**PROBLEM TO SOLVE**
The listing below holds a line with "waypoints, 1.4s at" and a later line with "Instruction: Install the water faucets". Write out those two lines and every line between them, exactly, and nothing else.

** INPUT DATA follows **

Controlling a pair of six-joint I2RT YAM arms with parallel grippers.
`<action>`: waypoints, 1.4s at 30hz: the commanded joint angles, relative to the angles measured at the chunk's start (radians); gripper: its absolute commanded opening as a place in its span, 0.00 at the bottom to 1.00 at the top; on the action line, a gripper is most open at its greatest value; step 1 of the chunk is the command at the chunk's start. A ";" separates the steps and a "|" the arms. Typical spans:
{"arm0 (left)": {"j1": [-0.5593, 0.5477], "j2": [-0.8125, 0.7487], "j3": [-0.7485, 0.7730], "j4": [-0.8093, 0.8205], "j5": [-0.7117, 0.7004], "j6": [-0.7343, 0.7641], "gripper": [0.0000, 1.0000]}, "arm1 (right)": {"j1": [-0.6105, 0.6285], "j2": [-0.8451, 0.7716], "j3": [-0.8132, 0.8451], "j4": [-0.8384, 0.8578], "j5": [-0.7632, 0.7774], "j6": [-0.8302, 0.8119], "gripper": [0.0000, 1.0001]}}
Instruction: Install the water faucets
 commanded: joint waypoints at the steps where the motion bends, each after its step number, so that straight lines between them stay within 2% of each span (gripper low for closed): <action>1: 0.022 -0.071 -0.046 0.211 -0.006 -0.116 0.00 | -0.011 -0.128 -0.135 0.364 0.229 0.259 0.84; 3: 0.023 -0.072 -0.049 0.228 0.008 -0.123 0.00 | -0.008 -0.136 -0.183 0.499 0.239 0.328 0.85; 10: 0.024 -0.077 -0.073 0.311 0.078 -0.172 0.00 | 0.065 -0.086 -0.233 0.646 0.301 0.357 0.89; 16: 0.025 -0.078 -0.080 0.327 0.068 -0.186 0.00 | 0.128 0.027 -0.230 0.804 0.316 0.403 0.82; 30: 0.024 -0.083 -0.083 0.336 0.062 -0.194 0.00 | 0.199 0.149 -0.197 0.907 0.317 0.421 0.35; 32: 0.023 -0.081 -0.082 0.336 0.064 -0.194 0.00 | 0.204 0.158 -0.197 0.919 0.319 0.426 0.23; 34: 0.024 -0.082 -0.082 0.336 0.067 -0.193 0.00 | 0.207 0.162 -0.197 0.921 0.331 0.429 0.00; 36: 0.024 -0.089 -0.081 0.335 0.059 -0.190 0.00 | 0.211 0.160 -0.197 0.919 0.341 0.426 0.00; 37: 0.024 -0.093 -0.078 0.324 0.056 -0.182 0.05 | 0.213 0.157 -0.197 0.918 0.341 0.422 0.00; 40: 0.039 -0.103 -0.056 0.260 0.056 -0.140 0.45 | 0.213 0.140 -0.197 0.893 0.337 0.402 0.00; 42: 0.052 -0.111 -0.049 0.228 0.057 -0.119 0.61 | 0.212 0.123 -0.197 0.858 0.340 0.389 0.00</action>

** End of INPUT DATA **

**YOUR SOLUTION**
`<action>`: waypoints, 1.4s at 30hz: the commanded joint angles, relative to the angles measured at the chunk's start (radians); gripper: its absolute commanded opening as a place in its span, 0.00 at the bottom to 1.00 at the top; on the action line, a gripper is most open at its greatest value; step 1 of the chunk is the command at the chunk's start. A ";" separates the steps and a "|" the arms. Typical spans:
{"arm0 (left)": {"j1": [-0.5593, 0.5477], "j2": [-0.8125, 0.7487], "j3": [-0.7485, 0.7730], "j4": [-0.8093, 0.8205], "j5": [-0.7117, 0.7004], "j6": [-0.7343, 0.7641], "gripper": [0.0000, 1.0000]}, "arm1 (right)": {"j1": [-0.6105, 0.6285], "j2": [-0.8451, 0.7716], "j3": [-0.8132, 0.8451], "j4": [-0.8384, 0.8578], "j5": [-0.7632, 0.7774], "j6": [-0.8302, 0.8119], "gripper": [0.0000, 1.0001]}}
Instruction: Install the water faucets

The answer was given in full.